What the exercise asks:
For each line in the data below that holds "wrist", return a copy.

------------------------------------------------

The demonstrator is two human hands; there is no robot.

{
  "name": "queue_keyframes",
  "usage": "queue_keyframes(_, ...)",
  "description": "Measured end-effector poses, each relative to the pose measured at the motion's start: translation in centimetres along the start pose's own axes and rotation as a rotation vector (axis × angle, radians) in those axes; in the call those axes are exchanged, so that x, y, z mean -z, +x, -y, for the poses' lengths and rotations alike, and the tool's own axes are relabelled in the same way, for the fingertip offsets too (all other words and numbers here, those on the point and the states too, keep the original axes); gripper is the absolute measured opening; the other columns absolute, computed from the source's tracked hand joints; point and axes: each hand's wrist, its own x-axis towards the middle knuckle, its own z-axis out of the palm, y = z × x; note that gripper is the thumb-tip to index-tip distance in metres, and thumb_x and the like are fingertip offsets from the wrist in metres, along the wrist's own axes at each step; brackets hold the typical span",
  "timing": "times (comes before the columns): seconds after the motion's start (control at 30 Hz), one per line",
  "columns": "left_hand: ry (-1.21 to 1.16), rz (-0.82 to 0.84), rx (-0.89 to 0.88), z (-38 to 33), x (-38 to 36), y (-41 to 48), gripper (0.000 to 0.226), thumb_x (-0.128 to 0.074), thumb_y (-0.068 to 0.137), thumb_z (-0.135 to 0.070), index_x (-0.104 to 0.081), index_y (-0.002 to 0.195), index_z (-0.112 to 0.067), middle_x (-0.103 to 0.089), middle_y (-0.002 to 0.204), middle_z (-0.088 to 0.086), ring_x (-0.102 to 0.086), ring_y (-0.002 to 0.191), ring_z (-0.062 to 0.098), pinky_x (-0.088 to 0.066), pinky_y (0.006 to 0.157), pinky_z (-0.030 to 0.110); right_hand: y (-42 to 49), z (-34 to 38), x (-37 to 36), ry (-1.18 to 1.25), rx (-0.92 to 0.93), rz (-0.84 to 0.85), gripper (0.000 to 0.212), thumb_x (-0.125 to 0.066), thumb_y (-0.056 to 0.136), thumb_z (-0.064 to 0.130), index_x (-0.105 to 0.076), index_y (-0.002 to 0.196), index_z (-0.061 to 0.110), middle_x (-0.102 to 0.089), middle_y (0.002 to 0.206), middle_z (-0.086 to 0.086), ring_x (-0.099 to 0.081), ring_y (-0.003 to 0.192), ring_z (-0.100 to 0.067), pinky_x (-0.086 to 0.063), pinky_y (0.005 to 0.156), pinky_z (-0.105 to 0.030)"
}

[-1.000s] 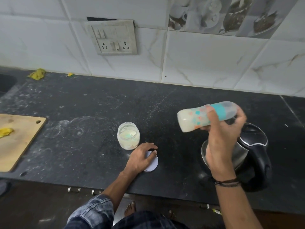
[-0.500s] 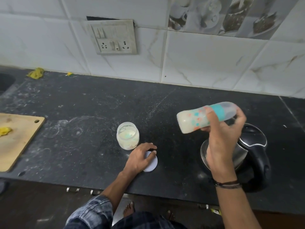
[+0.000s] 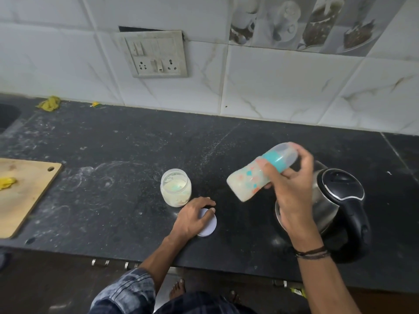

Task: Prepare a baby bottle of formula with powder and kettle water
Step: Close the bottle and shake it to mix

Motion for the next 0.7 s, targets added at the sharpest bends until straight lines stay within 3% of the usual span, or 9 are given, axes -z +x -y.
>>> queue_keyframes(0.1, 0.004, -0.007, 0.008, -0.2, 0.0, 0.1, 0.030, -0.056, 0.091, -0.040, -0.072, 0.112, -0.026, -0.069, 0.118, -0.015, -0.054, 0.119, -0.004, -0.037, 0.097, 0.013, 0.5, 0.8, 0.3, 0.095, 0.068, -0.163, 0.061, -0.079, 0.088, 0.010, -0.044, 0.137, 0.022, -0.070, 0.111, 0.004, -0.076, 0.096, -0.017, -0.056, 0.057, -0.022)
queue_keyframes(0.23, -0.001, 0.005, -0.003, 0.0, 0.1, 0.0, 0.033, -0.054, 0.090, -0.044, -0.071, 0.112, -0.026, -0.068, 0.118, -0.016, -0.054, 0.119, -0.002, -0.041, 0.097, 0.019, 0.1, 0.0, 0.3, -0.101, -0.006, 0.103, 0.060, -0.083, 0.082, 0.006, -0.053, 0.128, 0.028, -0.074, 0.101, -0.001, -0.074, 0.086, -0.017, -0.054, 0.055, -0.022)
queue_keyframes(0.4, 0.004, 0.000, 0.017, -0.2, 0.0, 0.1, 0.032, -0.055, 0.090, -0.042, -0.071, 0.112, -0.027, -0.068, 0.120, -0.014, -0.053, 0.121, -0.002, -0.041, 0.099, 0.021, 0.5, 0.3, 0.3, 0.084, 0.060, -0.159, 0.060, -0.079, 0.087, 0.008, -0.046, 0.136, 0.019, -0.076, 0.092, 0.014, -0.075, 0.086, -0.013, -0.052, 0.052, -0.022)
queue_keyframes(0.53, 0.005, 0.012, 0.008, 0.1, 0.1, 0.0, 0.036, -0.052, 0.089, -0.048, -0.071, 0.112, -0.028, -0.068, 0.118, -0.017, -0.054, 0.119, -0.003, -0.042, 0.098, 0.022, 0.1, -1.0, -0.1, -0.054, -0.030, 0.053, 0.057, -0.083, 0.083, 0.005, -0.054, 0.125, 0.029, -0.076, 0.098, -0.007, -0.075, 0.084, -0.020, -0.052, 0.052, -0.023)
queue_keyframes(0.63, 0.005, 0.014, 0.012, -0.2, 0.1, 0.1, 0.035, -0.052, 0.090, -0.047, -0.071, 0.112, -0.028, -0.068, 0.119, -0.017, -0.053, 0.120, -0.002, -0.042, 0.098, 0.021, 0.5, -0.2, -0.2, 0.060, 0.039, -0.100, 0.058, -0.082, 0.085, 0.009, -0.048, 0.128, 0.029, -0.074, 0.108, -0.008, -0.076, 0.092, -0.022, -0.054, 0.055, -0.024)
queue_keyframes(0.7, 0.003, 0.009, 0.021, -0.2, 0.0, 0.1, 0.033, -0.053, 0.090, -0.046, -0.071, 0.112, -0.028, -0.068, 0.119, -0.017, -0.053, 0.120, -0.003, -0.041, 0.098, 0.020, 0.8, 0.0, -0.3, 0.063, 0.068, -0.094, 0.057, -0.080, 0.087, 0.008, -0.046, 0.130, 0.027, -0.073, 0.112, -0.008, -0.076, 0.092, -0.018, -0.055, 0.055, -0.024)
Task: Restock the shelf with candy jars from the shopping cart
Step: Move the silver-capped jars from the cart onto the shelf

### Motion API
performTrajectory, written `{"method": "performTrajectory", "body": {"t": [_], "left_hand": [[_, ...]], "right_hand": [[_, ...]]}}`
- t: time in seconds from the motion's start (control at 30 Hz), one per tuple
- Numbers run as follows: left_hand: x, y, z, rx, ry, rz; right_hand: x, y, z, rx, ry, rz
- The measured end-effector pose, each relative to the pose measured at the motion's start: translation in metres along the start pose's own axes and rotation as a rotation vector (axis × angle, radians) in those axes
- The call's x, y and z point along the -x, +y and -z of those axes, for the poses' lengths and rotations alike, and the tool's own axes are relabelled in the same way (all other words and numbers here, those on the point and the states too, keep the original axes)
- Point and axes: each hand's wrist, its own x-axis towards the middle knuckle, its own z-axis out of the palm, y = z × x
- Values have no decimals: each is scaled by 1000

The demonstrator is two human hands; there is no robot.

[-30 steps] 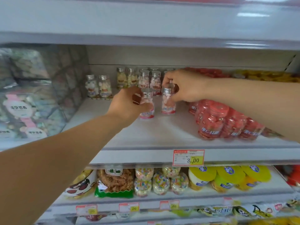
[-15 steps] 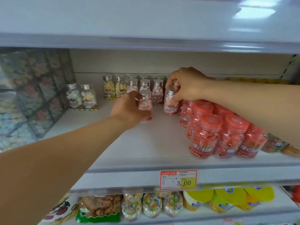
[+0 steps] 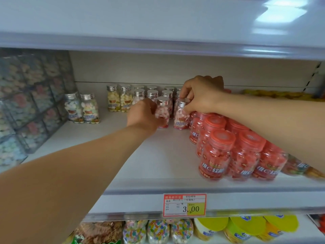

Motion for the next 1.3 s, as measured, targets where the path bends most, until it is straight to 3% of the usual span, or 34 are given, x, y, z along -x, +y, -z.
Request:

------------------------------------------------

Task answer:
  "description": "Measured end-effector poses, each relative to the pose measured at the motion's start: translation in centimetres along the start pose's own axes and rotation as a rotation vector (axis × angle, radians) in those axes; in the call those axes are exchanged, so that x, y, z mean -z, +x, -y, for the poses' lengths and rotations alike, and the tool's own axes are relabelled in the same way, for the fingertip offsets too (all other words and numbers here, those on the point and the states too, keep the original axes); gripper is the absolute measured opening; the other columns absolute, computed from the source's tracked hand joints; point and axes: each hand's wrist, its own x-axis towards the middle knuckle, its own z-axis out of the palm, y = z × x; note that gripper is the thumb-tip to index-tip distance in metres, and thumb_x and the like are fingertip offsets from the wrist in metres, along the wrist's own axes at each step; brackets hold the typical span",
- Point and axes: each hand's wrist, its own x-axis towards the middle knuckle, its own z-axis out of the palm, y = z × x

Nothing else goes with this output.